**WORK INSTRUCTIONS**
Collect from the data below each line with "sheet".

**INFORMATION SUPPLIED**
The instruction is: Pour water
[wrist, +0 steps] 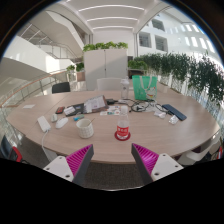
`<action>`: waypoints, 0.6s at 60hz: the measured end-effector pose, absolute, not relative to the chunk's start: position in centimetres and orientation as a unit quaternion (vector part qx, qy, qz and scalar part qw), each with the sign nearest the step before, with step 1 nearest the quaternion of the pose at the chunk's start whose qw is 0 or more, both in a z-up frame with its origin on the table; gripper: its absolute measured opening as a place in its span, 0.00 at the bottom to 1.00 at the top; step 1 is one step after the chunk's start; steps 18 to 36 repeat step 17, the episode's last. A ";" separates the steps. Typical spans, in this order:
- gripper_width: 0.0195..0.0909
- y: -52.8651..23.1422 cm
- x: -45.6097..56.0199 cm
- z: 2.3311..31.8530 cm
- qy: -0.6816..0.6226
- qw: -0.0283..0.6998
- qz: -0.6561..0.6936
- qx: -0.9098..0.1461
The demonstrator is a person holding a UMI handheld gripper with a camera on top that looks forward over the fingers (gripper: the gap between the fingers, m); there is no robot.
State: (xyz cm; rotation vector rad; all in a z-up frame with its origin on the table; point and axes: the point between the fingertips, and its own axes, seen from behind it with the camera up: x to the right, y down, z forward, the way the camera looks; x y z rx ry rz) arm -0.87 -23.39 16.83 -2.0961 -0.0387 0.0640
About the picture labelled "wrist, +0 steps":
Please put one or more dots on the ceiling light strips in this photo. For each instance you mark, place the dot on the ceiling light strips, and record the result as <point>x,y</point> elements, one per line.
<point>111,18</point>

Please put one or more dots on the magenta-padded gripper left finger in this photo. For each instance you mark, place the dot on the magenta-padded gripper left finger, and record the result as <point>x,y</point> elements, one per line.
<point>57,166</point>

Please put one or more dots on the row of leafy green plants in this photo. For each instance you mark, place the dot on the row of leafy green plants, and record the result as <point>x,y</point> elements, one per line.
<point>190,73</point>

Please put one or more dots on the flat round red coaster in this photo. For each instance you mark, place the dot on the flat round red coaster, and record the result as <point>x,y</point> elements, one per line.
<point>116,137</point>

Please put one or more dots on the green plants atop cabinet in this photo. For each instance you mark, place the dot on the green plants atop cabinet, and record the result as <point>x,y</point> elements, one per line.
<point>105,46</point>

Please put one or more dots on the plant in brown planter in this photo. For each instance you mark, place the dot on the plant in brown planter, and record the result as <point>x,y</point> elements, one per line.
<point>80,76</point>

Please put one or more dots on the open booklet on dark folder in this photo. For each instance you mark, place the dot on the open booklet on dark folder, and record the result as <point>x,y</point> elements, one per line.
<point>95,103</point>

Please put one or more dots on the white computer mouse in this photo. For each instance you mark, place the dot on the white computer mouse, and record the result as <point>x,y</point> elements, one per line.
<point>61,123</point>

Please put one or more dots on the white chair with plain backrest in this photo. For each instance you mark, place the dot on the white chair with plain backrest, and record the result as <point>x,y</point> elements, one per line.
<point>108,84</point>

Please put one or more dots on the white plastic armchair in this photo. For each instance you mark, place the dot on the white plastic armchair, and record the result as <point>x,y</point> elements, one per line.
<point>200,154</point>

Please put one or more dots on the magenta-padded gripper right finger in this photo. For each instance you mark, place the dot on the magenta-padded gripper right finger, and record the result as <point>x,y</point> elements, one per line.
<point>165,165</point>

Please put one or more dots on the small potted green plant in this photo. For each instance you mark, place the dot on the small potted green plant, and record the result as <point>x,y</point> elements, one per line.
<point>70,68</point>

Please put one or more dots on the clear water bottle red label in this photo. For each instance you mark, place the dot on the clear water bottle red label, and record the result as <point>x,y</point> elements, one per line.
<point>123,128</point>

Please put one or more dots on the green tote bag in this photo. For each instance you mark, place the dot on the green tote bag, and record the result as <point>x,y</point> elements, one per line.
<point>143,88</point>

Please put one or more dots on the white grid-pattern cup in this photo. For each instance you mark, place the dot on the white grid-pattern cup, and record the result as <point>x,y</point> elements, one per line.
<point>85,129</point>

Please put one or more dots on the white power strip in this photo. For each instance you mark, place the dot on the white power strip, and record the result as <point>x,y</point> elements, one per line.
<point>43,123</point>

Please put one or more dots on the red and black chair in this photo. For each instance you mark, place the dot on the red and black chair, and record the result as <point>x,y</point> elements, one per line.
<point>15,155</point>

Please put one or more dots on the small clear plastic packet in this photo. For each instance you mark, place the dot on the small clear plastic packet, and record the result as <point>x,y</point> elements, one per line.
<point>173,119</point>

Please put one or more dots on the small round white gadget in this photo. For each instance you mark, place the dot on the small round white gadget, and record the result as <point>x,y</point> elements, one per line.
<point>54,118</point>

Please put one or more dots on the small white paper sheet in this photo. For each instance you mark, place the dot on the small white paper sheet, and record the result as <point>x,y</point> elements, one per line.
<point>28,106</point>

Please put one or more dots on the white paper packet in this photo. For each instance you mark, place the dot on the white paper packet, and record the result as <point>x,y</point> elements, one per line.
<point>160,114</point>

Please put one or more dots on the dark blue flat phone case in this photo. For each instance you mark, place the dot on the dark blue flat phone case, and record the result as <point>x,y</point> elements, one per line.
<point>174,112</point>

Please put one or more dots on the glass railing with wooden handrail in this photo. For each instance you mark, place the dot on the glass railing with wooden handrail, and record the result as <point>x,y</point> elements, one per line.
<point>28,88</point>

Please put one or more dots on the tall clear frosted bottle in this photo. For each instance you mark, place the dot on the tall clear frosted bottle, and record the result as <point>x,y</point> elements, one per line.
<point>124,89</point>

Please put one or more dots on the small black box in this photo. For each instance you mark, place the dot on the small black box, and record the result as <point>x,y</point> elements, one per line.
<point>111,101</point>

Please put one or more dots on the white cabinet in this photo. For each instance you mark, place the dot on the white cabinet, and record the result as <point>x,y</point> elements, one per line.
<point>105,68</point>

...

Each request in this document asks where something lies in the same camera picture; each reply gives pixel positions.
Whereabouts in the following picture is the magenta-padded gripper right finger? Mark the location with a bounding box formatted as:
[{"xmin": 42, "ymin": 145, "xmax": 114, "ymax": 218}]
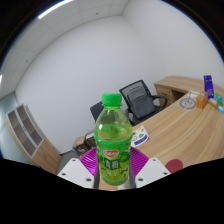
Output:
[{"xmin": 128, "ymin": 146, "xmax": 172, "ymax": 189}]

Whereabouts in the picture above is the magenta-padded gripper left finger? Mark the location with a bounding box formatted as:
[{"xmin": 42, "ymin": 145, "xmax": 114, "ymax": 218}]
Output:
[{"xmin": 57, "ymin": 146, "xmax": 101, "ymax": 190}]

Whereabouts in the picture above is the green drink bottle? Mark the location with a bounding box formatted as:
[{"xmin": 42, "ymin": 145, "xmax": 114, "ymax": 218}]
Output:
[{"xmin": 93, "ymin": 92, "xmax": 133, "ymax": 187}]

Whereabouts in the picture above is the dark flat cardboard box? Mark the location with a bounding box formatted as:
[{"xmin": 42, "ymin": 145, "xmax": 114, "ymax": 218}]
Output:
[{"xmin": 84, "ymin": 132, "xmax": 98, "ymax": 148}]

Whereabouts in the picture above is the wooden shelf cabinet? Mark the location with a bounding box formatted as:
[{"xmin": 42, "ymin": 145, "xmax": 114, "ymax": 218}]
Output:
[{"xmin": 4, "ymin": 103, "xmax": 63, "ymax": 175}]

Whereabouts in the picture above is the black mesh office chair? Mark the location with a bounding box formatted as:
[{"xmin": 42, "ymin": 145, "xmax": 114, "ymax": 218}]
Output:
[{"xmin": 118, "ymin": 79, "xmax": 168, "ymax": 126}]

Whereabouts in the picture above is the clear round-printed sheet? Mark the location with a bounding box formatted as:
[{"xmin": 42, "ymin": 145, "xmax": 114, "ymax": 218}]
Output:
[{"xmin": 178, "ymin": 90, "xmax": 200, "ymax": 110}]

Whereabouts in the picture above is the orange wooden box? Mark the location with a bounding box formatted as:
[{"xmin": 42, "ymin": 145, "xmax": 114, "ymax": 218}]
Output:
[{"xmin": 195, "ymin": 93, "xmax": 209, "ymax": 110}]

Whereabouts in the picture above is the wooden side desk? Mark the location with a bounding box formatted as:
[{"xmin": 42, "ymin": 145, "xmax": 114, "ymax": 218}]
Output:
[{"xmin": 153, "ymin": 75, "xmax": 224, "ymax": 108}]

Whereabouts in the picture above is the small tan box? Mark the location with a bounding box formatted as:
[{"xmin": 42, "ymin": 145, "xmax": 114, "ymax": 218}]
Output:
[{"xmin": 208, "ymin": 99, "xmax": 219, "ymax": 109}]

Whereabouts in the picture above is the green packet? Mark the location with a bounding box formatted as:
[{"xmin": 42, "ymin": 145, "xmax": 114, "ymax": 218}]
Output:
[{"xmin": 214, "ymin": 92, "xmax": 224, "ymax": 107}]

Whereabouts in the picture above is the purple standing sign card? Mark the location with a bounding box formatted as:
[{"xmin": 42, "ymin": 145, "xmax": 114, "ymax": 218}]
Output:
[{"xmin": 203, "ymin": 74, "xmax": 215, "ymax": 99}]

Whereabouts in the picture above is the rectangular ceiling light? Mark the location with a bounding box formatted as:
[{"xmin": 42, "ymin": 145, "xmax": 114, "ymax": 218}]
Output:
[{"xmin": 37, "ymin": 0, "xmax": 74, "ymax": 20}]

**SOLUTION TO THE EXERCISE**
Please put one or more dots on the small white paper sheet in this photo. For each instance you mark, place the dot on the small white paper sheet, and record the result as <point>x,y</point> elements, one per line.
Whereabouts in the picture above is the clear round-printed sheet? Mark the location with a bounding box formatted as:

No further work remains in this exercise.